Covid Weekly Roundup: India’s Devastating Week

It has been a tragic week for India, which continues to grapple with the world’s largest outbreak of Covid-19. This week the country’s official death toll rose from 200,000, although experts warn that this is probably a massive insufficient count. One of the reasons for the sudden influx of cases could be a new, potentially more contagious variant, B. 1.617. which is circulating in the country.

Not only is India experiencing an increase in cases, but hospitals have faced a lack of crucial medical supplies, including medicines and oxygen. In the case of medical oxygen, it’s not that the supply has dropped, says one manufacturing company, but that there is not the right infrastructure to get oxygen where it needs to go. “Nobody expected the oxygen requirement to move at such great distances,” Siddharth Jain told Forbes reporters Katie Jennings and Aayushi Pratap this week.

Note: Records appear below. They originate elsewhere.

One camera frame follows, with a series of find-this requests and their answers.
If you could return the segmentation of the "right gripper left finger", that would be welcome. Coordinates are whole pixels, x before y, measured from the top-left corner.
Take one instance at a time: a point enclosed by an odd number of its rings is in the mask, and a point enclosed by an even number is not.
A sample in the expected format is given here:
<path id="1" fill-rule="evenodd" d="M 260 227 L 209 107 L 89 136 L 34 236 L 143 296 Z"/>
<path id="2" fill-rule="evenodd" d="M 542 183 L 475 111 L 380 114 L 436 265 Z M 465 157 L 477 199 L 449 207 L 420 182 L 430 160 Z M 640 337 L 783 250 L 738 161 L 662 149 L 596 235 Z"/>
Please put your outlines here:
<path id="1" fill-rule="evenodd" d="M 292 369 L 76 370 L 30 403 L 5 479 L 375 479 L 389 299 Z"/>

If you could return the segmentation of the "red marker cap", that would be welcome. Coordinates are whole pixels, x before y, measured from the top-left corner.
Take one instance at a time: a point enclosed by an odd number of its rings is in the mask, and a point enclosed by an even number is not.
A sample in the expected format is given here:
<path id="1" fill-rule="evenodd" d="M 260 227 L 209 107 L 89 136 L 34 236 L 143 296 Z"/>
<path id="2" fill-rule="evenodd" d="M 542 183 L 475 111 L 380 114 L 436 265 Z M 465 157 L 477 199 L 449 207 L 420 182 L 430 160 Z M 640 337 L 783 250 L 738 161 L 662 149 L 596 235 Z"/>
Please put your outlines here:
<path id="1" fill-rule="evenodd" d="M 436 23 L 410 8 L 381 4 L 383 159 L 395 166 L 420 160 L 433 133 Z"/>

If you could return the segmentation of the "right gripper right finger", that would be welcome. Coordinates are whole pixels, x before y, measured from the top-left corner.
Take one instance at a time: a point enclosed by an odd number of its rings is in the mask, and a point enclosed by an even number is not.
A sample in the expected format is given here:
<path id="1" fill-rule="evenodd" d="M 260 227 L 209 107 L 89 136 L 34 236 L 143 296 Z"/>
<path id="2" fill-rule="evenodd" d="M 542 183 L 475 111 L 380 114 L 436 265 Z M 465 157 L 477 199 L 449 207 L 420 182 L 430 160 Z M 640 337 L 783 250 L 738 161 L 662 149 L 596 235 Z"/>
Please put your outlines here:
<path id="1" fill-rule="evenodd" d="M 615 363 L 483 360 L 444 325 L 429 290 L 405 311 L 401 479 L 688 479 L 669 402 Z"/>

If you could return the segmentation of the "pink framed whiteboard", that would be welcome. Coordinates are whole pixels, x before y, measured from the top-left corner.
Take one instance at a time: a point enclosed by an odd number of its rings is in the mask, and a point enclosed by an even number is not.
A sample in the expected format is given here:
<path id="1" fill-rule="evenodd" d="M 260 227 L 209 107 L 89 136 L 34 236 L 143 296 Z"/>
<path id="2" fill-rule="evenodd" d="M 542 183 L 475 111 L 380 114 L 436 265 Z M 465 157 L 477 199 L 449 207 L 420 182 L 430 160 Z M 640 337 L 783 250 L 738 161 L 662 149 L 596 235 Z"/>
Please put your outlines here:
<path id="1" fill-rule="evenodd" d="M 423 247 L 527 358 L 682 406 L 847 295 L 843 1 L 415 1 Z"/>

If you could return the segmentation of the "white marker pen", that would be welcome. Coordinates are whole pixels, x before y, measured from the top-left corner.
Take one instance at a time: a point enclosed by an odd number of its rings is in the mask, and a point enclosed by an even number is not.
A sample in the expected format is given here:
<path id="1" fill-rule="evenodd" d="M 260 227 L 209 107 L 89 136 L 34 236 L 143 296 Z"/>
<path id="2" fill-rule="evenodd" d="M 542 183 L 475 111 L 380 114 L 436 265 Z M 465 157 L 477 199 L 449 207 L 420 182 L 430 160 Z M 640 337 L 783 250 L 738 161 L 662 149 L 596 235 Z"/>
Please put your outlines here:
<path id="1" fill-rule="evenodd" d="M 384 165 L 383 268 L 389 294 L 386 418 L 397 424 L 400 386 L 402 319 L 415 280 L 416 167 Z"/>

On social media, public health experts pleaded with the United States to intervene by sending supplies and vaccines to India. While India has been producing millions of vaccines around the world, its own vaccine registration portal crashed this week when it was opened to all adults. Scientists and advocates noted that the United States is sitting on millions of doses of unused AstraZeneca vaccines that could be used to help stem the Indian outbreak. Their pleas were heard: the United States, and other countries, agreed to send international aid in the form of ventilators and oxygen, although supplies have not yet reached India.

Pharmaceutical companies are also doing what they can to help the tragic situation. Gilead Sciences announced that it will donate 450,000 doses of remdesivir to India, and other companies are working to get monoclonal antibody therapies quickly approved by the country’s regulators. But the people in the companies will not be able to deliver medicines on their own, as President Biden plans to restrict travel between the United States and India starting May 4.

Meanwhile, many Indians have turned to social media to discuss the covid-19 outbreak and ask for medical help, but local governments are unhappy. State authorities were cracking down on locals who use social media to voice their Covid complaints and solicit help, but India’s Supreme Court ruled that citizens have the right to discuss their frustrations.